When we focus exclusively on the physical effects of aging, such as lower bone density and diminished sight and hearing, it’s easy to devalue and disempower seniors. It’s easy to bow to the medical descriptions of ourselves as frail, impaired … less than.
You may not think this matters to you now, but God willing, we will all be old one day. And ageism diminishes us all.
Baars says terms we use, such as “the aged” and “the elderly” are part of the problem. These terms allow us to think of older citizens as objects of special care, rather than people with ideas, histories and innate value.
He goes on to challenge the health sector to deliver care differently. In his words, care should be “embedded in the life of persons with dignity in their own right, not simply problematic beings needing care.” (The Aging and the Art of Living, 2012)
It’s common to reflect at the end of life. Did I matter? Did I love enough? These are questions about connections and purpose.
Baars has coined a new word. He says rather than being human we are “interhuman”. We are born, live and die in relation to others.
Taking on this interhuman concept lets us re-evaluate how we give home care. It’s not possible to be in someone’s home three or more mornings a week without becoming part of their lives. Love and connection happen.
It’s natural and it’s enriching for the home care worker and the person living at home.
However, the language we use such as “receiving care” is difficult. It paints the client with a home care package as a docile recipient of a service. We are alert to this language and the cultural tendencies to disempower older people.
As someone loses mobility or strength it’s easy to take decisions away from them, to infantilise them or see them as a collection of medical or nursing dilemmas to be managed. It’s faster to do things for them than let them stay in control.
Language is one way we give or take power from people. Have you heard a younger person address an older person with “Hello darling. How are we today?” in a sing-song voice. I cringe. I’m sure you do too.
Home care happens in a cultural context. We are all influenced by advertising and stories. Ageism is deeply embedded in our society. It’s not cool to have wrinkles. Our corporations can sell more potions and lotions when looking old is something to be avoided and ashamed of.
Let’s talk about power again. When care staff go into a client’s home we need to remember the client is the decision-maker. For example, they choose the time of day we arrive, the services we provide, what they wear each day and the outside activities they join. They choose what we call them, “Mrs Lee” or “Susan”.

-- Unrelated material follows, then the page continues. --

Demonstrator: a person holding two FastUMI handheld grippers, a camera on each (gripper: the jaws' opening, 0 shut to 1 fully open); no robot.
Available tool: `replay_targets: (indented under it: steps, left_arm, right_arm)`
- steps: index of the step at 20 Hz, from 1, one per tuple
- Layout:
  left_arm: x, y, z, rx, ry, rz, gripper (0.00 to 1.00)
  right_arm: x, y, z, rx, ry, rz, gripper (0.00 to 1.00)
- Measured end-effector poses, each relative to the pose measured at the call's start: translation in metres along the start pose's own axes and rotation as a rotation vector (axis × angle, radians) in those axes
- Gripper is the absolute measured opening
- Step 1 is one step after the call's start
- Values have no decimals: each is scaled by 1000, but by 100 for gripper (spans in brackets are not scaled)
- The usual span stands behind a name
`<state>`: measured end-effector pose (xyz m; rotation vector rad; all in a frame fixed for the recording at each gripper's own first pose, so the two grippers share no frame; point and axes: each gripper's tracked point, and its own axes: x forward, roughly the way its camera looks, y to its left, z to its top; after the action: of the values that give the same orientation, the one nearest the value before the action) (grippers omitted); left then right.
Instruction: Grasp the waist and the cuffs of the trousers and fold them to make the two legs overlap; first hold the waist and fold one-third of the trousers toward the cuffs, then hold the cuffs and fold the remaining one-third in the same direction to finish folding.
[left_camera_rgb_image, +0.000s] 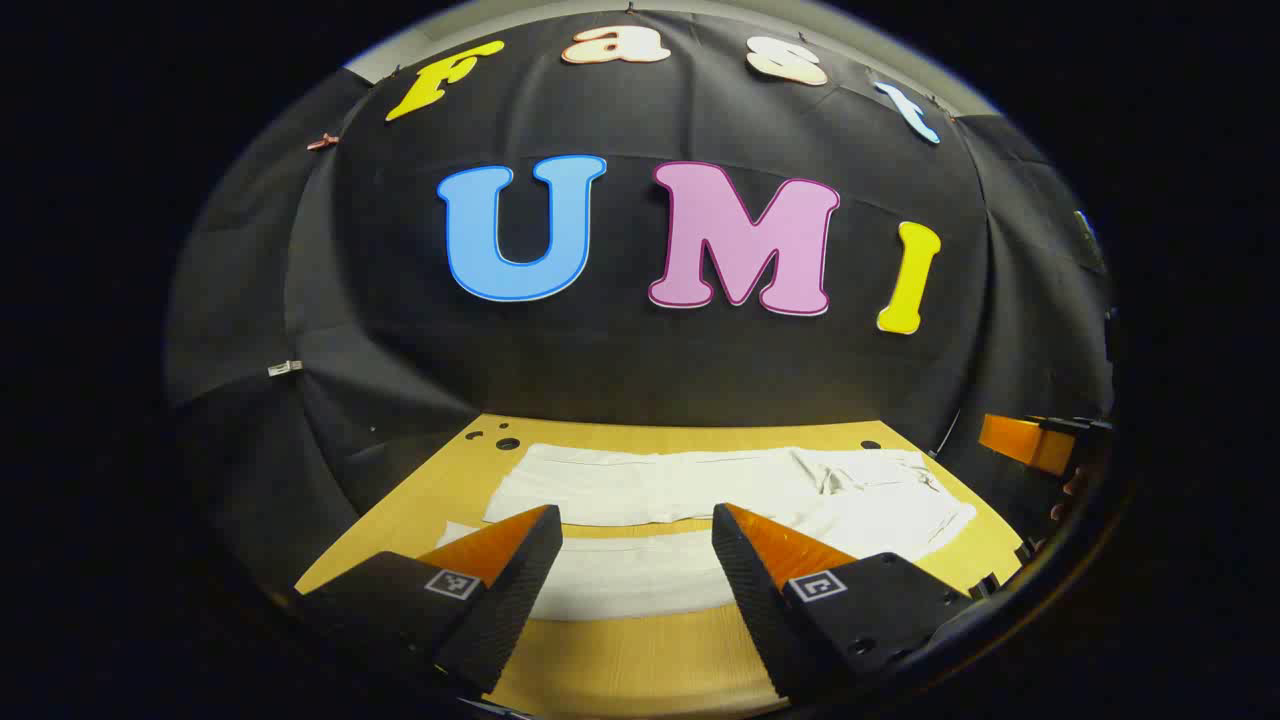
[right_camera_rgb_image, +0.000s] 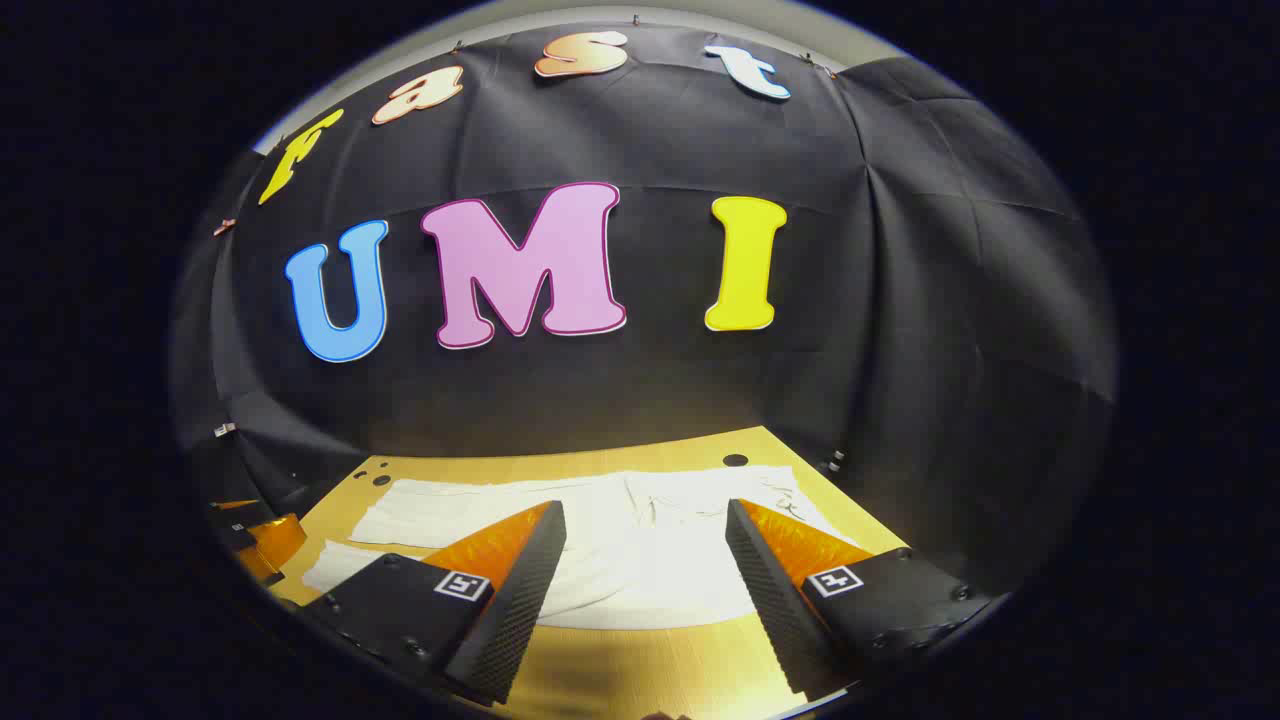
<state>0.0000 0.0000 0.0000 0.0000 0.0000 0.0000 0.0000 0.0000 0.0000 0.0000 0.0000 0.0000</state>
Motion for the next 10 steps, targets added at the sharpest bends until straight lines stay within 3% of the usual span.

Home care is often seen as transactional. We give someone a shower and we are paid by them or the government. The senior person gets to remain safely at home for another day. This is a very impoverished way of looking at things.
A better approach is person-centred not task-centred. Carers need to enter the home thinking about WHO rather than WHAT. It’s a challenge to create relationships in a short space of time. But staff do this again and again. They share jokes, they listen. They do their work in a warm human context.
And the service we provide is directed by the client. If there’s time to spare, they decide whether the carer makes them a cuppa or waters the patio plants. This may seem like a minor thing, but being an adult means making decisions.
If we take that away in the home care relationship, we turn private homes into mini-institutions. And we are all poorer for that.